What needs to be done = Taking the line with "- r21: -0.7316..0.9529" as the first and the line with "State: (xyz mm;" as the last, set down the lines below exactly, pictures excluded.

═══

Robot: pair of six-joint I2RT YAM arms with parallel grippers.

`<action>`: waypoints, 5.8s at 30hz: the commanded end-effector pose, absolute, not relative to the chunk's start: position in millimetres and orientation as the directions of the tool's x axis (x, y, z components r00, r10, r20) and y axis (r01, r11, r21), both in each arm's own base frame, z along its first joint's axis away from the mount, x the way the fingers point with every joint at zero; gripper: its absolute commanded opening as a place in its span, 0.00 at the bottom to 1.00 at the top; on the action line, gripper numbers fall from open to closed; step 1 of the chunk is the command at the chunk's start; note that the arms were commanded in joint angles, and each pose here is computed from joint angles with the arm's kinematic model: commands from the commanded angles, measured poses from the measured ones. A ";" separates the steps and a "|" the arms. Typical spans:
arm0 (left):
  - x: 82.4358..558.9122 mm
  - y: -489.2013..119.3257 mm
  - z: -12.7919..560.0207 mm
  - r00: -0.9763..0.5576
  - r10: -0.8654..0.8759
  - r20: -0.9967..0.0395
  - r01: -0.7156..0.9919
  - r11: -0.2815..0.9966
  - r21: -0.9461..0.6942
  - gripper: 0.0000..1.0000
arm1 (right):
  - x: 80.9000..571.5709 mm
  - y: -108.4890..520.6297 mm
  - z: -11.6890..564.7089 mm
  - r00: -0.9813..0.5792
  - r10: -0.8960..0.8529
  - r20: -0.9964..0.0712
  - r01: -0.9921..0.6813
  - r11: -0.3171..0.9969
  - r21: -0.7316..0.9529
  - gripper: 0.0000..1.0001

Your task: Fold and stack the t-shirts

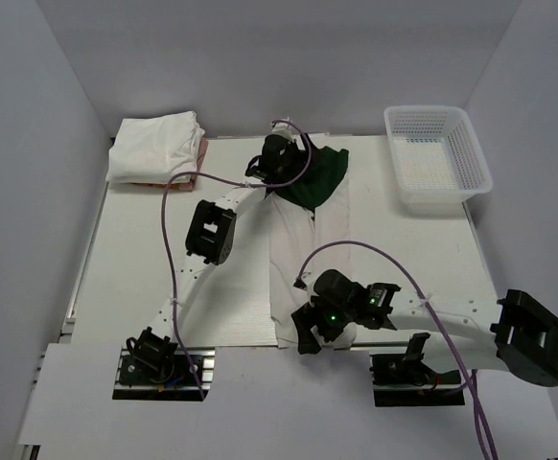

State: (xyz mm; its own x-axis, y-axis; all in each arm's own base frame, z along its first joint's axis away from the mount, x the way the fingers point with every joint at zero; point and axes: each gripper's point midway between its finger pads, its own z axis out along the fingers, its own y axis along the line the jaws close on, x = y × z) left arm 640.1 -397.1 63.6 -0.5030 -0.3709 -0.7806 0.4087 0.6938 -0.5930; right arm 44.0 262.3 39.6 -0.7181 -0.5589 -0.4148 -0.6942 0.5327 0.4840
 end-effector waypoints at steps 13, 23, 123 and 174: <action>554.6 -380.5 319.9 -0.406 -0.262 -0.876 0.679 0.555 -0.481 1.00 | 108.4 225.6 108.9 -0.737 -0.164 -0.656 -0.500 0.784 0.366 0.90; 382.8 -272.4 237.2 -0.629 -0.204 -0.750 0.377 0.764 -0.524 1.00 | 202.0 199.3 116.4 -0.620 -0.055 -0.783 -0.170 0.983 0.065 0.90; 197.3 -261.8 84.3 -0.903 -0.048 -0.427 0.149 0.897 -0.416 0.00 | 191.7 193.7 90.1 -0.855 0.164 -0.493 -0.143 0.838 0.527 0.00; 502.9 -248.8 152.7 -0.639 -0.122 -0.760 0.018 0.985 -0.174 1.00 | 448.6 214.8 155.4 -0.704 0.174 -0.688 -0.240 0.854 0.461 0.90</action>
State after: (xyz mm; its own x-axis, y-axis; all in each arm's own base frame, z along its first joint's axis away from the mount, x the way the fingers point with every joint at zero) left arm 524.0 -252.8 107.4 -0.6559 -0.0782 -0.7508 0.0201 0.9925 -0.1209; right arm 459.5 206.0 114.1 -0.7603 0.1965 -0.6192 -0.1219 0.8930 0.4331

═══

Output of the exercise =
  - r21: -0.7316..0.9529
  - gripper: 0.0000..1.0001

Your task: Fold and stack the t-shirts


State: (xyz mm; its own x-axis, y-axis; all in each arm's own base frame, z along its first joint's axis away from the mount, x the way the fingers point with every joint at zero; point and axes: each gripper's point midway between its finger pads, its own z axis out along the fingers, its own y axis along the line the jaws close on, x = y × z) left arm 640.1 -397.1 63.6 -0.5030 -0.3709 -0.7806 0.4087 0.6938 -0.5930; right arm 44.0 262.3 39.6 -0.7181 -0.5589 -0.4148 -0.6942 0.5327 0.4840

No part of the exercise is left unanswered.